Mittwoch, 26. März 2008
(critical) whiteness...
das ist eine antwort auf diesen kommentar bei anders deutsch.

... ist in erster linien eine (kritische) positionsbestimmung in einem sozialen raum*, z.b. in der deutschen gesellschaft. dabei geht es darum, sich als weiße_r mal selbst auf die perspektive / die privilegien / die fingerlein zu schauen und eben nicht darum mit den eigenen fingern auf die anderen zu zeigen.
weiß/sein ist dabei eine soziale kategorie, die -- wie alle kategorien -- problematisch ist und zwar nicht nur, weil sie letztlich ein konstrukt ist, das zur essentialisierung neigt. paradoxerweise sind solche konstrukte wie mann/frau/weiß/schwarz "harte realität" und lebens"wirklichkeit": sie sind wirksam. und zwar gerade dann, wenn sie nicht benannt sind! "kritisch" ist eine solche positionierung unter umständen dann, wenn sie darauf abzielt, die eigene perspektive, die möglichkeitsbedingungen des eigenen lebens, (un)wissens und der eigenen privilegien zu erfassen und zu analysieren.

eine der ersten (oder die erste?), die das mal vorgeschlagen hat, war toni morrison:"It seems both poignant and striking how avoided and unanalyzed is the effect of racist infelction on the subject. What I propose here is to examine the impact of notions of racial hierarchy, racial exclusion, and racial vulnerability and availability on nonblacks who held, resisted, explored, or altered those notions."**

es geht also darum zu gucken, wie soziale (hier: rassistische) macht-strukturen mich und mein leben möglich machen und wie sie bestimmte positionen für mich, als weiße deutsche frau, eröffnen oder verschließen. was macht mein weißsein (frausein / irgendwiepositioniertsein) mit mir? was sehe ich, was kann ich vielleicht nicht sehen? was finde ich normal, was kommt mir gar nie in den sinn? was halte ich für privileg und was für alltag?

es geht dabei nicht darum festzustellen, wer böse ist und wer nicht... wer "schande" auf sich lädt und wer nicht... es gibt keine un/schuld, aber es gibt menschen, die bock haben eben diese idee von der eigenen un/schuld zu hinterfragen. das ist nicht verpflichtend. eine_r kann das auch lassen, das wäre dann normal und naja, meine güte... das ist die hegemoniale position, nicht die marginalisierte...

dieses ewige rumgeheule aus eben jener hegemonialen position ... die anderen machen das auch... die nennen mich langnase... warum bin ich böse und die nicht... ist banal und ekelhaft. kritisches weißsein will eben nicht den zeigefinger ausstrecken und anderen auch noch etwas zuschreiben.***
"me tooism" ist ein feiner begriff dafür. ich werde auch diskriminiert. ich auch, ich auch, ich auch...
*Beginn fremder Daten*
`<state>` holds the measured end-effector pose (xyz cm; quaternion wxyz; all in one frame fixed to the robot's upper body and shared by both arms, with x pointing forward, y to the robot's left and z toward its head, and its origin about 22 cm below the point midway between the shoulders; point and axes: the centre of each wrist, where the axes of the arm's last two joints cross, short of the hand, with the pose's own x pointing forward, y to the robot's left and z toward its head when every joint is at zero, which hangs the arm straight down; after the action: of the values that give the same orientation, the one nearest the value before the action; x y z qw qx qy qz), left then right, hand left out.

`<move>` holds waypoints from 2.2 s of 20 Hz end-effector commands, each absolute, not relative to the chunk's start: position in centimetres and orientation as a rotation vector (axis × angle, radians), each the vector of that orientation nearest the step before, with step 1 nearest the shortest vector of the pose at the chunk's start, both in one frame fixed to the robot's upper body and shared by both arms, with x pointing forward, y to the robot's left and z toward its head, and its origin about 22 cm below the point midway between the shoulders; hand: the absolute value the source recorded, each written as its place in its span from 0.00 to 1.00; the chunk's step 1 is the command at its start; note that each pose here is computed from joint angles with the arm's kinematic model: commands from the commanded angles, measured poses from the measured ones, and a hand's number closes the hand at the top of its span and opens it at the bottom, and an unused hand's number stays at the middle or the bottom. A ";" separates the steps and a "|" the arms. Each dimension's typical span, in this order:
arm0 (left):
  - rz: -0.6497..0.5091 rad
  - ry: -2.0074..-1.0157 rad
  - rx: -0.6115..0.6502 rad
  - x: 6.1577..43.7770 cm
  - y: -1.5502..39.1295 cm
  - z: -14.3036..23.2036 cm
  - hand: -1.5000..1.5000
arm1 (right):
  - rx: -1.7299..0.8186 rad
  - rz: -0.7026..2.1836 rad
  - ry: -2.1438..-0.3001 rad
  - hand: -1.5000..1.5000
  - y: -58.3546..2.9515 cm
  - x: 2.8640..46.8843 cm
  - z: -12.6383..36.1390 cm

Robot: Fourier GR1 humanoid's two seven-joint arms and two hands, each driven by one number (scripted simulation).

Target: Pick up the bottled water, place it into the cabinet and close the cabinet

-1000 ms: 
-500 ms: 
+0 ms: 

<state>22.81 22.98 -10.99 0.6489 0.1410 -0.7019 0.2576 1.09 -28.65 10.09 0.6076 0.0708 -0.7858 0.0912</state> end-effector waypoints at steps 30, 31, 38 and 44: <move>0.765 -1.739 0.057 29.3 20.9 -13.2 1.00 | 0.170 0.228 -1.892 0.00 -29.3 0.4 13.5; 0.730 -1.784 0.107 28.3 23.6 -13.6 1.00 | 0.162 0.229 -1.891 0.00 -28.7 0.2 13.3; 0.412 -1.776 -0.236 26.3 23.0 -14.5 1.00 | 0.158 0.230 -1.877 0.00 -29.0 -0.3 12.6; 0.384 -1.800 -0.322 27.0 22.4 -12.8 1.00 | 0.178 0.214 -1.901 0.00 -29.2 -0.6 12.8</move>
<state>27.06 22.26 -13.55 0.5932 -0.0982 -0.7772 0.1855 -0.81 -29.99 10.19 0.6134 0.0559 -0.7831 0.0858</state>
[mir geht es auch manchmal so ähnlich.] ich will ja auch eine gute sein. und dann gibts so momente, dann denk ich... ohhhh, so bin ich aber nicht... oder: nein, das stimmt gar nicht, ich bin ganz anders... ich kenne auch diesen gedanken: die sind ja auch nicht besser...

und das ist ganz schön krasser, egozentrischer und verlogener kinderkram... weil auf die anderen zu zeigen und zu sagen guck mal, der auch. oder zu sagen: machs erst mal besser. oder einfach nicht wahrhaben zu wollen, dass ich ganz schön privilegiert bin und zwar nicht, weil ich was tolles verbockt hab, sondern einfach weil ich weiß bin in einer hegemonial weißen gesellschaft (und noch dazu relativ gebildet...) das ist lahm und traurig und nahezu pathologische selbsttäuschung.

weißsein eben.


* "die feinen unterschiede" von pierre bourdieu wären ein klassischer einstieg ins thema. donna haraways "situiertes wissen. die wissenschaftsfrage im feminismus und das privileg einer partialen perspektive" ein anderer text, der nicht direkt aus den critical whiteness studies kommt. zu kritischem weißsein die einschlägige literatur z.b. von eggers et al., wollrad oder tißberger et al.

** morrison, toni (1990): playing in the dark: whiteness and the literary imagination. vintage (1993): p. 11.

*** es geht nicht um die analyse der anderen, dafür gibts den orientalismus oder klassische ausprägungen von ethnologie/anthropologie etc... critical studies / whiteness steht für eine bewegung, die auf die eigene hegemoniale gesellschaft guckt. deswegen ist es für diese und mich auch nicht von belang ob es "critical yellowness" gibt. darum können sich jene kümmern, die sich in dieser position wähnen und sich kritisch damit auseinendersetzen wollen.